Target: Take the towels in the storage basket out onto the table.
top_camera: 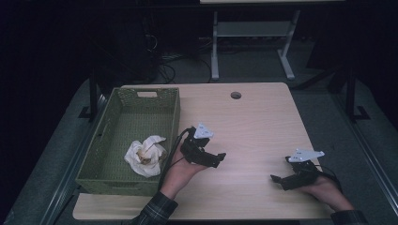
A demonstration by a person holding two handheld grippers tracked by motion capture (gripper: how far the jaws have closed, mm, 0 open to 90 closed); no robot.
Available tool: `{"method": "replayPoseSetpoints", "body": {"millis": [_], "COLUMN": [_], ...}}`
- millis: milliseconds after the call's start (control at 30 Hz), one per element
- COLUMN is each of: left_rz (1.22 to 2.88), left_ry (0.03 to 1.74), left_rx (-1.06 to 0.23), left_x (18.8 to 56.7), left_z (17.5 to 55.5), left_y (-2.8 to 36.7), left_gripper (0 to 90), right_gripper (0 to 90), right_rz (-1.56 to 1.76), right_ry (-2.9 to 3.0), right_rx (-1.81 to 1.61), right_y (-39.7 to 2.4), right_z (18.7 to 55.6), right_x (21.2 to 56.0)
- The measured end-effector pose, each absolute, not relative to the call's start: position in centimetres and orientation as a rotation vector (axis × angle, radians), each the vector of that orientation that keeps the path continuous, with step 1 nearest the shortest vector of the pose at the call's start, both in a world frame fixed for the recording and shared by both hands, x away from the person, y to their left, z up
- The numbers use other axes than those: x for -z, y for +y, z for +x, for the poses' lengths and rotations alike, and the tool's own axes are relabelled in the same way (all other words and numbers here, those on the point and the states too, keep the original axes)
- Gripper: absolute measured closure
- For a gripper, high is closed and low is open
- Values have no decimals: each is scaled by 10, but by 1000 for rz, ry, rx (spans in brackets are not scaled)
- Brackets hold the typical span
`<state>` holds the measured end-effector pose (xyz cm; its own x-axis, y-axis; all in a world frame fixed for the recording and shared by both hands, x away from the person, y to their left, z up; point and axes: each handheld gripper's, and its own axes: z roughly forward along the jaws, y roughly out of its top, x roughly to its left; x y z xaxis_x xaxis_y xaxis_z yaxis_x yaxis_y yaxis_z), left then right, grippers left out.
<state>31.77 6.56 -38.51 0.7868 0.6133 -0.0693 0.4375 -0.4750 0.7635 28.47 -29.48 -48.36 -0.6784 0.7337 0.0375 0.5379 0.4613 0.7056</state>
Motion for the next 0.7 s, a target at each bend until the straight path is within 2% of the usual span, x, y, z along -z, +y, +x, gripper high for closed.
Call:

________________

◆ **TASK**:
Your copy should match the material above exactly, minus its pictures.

◆ **SOLUTION TO THIS TASK**:
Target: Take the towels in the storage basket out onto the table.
top_camera: 
A demonstration by a person holding two handheld grippers tracked by motion capture (gripper: how far the jaws have closed, mm, 0 open to 90 closed); no robot.
Available tool: `{"method": "replayPoseSetpoints", "body": {"millis": [_], "COLUMN": [_], ...}}`
- millis: milliseconds after the call's start (control at 30 Hz), one per element
- COLUMN is each of: left_rz (1.22 to 2.88), left_ry (0.03 to 1.74), left_rx (-1.06 to 0.23), left_x (18.8 to 56.7), left_z (17.5 to 55.5), left_y (-2.8 to 36.7), left_gripper (0 to 90), right_gripper (0 to 90), right_rz (-1.56 to 1.76), right_ry (-2.9 to 3.0), right_rx (-1.81 to 1.61), right_y (-39.7 to 2.4), right_z (18.7 to 55.6), right_x (21.2 to 56.0)
- The measured end-effector pose, each absolute, not relative to the call's start: position in centimetres and orientation as a rotation vector (axis × angle, radians), each the vector of that orientation that keeps the path continuous, with step 1 nearest the shortest vector of the pose at the call's start, both in a world frame fixed for the recording and shared by both hands, x away from the person, y to their left, z up
- The numbers use other axes than those: x for -z, y for +y, z for +x, for the poses' lengths and rotations alike, and the tool's own axes are relabelled in the same way (all other words and numbers here, those on the point and the states too, keep the original axes)
- Gripper: absolute measured closure
- For a gripper, high is closed and low is open
- Values have no decimals: each is scaled by 10, but by 1000 for rz, ry, rx (spans in brackets are not scaled)
- Brackets hold the typical span
`<state>` holds the measured end-effector pose (xyz cm; its own x-axis, y-axis; all in a world frame fixed for the recording and shared by both hands, x away from the person, y to their left, z up; point and axes: each handheld gripper's, and its own axes: z roughly forward along the jaws, y roughly out of its top, x roughly to its left; x y z xaxis_x xaxis_y xaxis_z yaxis_x yaxis_y yaxis_z), left then right, grippers left out.
<state>31.77 6.56 -38.51 0.7868 0.6133 -0.0693 0.4375 -0.4750 0.7635 28.47 -29.48 -48.36 -0.6784 0.7337 0.0375 0.5379 0.4613 0.7056</state>
Motion for the next 0.7 s, a target at each bend until the straight path is within 2% of the usual span, x, y, z along -z, +y, +x, gripper high for closed.
Call:

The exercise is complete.